En quittant Weimar, la ville musicale que je pouvais le plus aisément visiter était Leipzig. J’hésitais pourtant à m’y présenter, malgré la dictature dont y était investi Félix Mendelssohn et les relations amicales qui nous lièrent ensemble, à Rome, en 1831. Nous avons suivi dans l’art, depuis cette époque, deux lignes si divergentes, que je craignais, j’en conviens, de ne pas trouver en lui de bien vives sympathies. Chélard, qui le connaît, me fit rougir de mon doute, et je lui écrivis. Sa réponse ne se fit pas attendre ; la voici :

«Mon cher Berlioz, je vous remercie bien de cœur de votre bonne lettre et de ce que vous avez encore conservé le souvenir de notre amitié romaine ! Moi, je ne l’oublierai de ma vie, et je me réjouis de pouvoir vous le dire bientôt de vive voix. Tout ce que je puis faire pour rendre votre séjour à Leipzig heureux et agréable, je le ferai comme un plaisir et comme un devoir. Je crois pouvoir vous assurer que vous serez content de la ville, c’est-à-dire des musiciens et du public. Je n’ai pas voulu vous écrire sans avoir consulté plusieurs personnes qui connaissent Leipzig mieux que moi, et toutes m’ont confirmé dans l’opinion où je suis que vous y ferez un excellent concert. Les frais de l’orchestre, de la salle, des annonces, etc., sont de 110 écus : la recette peut s’élever de 6 à 800 écus. Vous devrez être ici et arrêter le programme, et tout ce qui est nécessaire au moins dix jours d’avance. En outre, les directeurs de la société des concerts d’abonnement me chargent de vous demander si vous voulez faire exécuter un de vos ouvrages dans le concert qui sera donné le 22 février au bénéfice des pauvres de la ville. J’espère que vous accepterez leur proposition après le concert que vous aurez donné vous-même. Je vous engage donc à venir ici aussitôt que vous pourrez quitter Weimar. Je me réjouis de pouvoir vous serrer la main et vous dire : Willkommen en Allemagne. Ne riez pas de mon méchant français comme vous faisiez à Rome, mais continuez d’être mon bon ami[1], comme vous l’étiez alors et comme je serai toujours votre dévoué.

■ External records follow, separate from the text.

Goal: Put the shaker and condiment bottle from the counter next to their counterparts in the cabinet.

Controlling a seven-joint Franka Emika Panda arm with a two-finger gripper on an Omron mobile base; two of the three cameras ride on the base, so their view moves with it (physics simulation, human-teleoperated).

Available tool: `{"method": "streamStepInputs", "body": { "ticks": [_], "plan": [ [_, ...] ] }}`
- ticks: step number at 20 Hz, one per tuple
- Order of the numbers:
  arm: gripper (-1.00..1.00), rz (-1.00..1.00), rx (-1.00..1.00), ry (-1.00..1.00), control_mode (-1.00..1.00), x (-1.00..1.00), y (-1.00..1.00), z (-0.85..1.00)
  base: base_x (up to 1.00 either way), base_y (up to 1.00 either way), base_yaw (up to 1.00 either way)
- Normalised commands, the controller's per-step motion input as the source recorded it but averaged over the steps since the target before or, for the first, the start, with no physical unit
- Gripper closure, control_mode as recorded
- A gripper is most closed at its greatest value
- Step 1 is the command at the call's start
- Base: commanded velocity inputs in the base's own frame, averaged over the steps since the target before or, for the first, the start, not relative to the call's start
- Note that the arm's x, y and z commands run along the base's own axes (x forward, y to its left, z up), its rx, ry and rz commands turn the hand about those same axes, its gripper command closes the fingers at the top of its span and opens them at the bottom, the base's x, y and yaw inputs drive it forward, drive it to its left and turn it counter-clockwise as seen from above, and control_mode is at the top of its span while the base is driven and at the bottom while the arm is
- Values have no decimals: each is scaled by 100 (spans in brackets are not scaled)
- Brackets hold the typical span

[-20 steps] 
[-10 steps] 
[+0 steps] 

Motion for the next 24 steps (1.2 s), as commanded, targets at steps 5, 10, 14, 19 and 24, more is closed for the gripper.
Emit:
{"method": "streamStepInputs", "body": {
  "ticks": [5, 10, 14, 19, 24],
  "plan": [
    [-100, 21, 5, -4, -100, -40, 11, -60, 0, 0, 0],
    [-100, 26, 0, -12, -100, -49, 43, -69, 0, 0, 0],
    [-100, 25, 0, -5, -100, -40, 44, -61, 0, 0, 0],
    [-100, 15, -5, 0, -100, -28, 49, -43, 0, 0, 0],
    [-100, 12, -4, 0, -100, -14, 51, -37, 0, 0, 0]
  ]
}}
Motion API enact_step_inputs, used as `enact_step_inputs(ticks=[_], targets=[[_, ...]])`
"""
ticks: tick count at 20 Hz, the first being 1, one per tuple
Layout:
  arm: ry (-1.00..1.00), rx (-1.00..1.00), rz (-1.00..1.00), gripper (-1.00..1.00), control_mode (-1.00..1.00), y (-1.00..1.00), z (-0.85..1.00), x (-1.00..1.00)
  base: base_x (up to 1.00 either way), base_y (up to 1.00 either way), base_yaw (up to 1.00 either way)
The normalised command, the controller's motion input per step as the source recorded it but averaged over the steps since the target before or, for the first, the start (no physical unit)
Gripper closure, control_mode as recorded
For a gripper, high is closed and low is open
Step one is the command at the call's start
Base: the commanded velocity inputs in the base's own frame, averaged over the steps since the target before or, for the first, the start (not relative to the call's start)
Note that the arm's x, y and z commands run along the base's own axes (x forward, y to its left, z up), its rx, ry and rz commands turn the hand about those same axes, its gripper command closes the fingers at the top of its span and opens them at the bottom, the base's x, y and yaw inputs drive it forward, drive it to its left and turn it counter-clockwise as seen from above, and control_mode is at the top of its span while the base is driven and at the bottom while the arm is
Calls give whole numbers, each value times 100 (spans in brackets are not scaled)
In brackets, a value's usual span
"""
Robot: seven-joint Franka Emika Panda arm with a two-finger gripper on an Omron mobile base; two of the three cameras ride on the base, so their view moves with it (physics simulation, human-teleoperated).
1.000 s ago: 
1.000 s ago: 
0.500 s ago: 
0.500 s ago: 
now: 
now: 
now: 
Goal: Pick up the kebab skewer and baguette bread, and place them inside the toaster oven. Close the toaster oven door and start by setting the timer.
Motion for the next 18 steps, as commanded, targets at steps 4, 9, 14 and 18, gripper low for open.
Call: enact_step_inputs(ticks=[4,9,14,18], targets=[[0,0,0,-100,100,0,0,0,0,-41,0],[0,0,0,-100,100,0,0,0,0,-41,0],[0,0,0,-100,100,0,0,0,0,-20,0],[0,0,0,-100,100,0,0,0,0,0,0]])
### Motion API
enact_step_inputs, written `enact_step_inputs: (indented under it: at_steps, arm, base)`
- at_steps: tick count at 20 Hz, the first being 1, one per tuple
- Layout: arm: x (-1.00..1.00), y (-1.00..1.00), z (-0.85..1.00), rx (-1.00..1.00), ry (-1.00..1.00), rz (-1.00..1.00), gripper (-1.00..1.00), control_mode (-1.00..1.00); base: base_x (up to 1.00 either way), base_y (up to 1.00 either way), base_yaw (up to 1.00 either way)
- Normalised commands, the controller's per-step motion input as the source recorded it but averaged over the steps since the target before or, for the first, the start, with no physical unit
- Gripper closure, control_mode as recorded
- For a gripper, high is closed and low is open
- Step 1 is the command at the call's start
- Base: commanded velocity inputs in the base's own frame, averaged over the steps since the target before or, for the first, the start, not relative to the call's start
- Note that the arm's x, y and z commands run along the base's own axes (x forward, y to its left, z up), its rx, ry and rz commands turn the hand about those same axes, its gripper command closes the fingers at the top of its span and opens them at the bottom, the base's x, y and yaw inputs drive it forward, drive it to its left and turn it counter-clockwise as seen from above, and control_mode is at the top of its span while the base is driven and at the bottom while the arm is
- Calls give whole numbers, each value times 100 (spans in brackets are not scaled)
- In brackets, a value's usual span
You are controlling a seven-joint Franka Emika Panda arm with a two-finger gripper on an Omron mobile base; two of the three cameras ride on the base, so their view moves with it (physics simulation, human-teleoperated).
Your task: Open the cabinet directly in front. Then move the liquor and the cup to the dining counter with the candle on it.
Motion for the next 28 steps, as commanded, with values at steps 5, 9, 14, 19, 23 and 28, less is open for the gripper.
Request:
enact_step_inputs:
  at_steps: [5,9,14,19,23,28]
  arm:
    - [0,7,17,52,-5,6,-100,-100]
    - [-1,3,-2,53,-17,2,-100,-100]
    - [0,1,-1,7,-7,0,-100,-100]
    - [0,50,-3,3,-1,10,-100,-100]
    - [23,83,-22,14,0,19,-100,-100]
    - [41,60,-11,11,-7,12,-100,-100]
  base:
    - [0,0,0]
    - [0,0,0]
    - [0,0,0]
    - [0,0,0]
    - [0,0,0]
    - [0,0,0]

»félix mendelssohn bartholdy.»

  1. (25 mai 1864.) Je viens de voir dans le volume des lettres de Félix Mendelssohn, publié récemment par son frère, en quoi consistait son amitié romaine pour moi. Il dit à sa mère en me désignant clairement : «*** est une vraie caricature, sans une étincelle de talent, etc. etc..... j’ai parfois des envies de le dévorer.» — Quand il écrivit cette lettre, Mendelssohn avait vingt et un ans, ne connaissait pas une partition de moi ; je n’avais encore produit que la première esquisse de ma Symphonie fantastique qu’il n’avait pas lue, et ce fut seulement peu de jours avant son départ de Rome que je lui montrai l’ouverture du Roi Lear que je venais de terminer.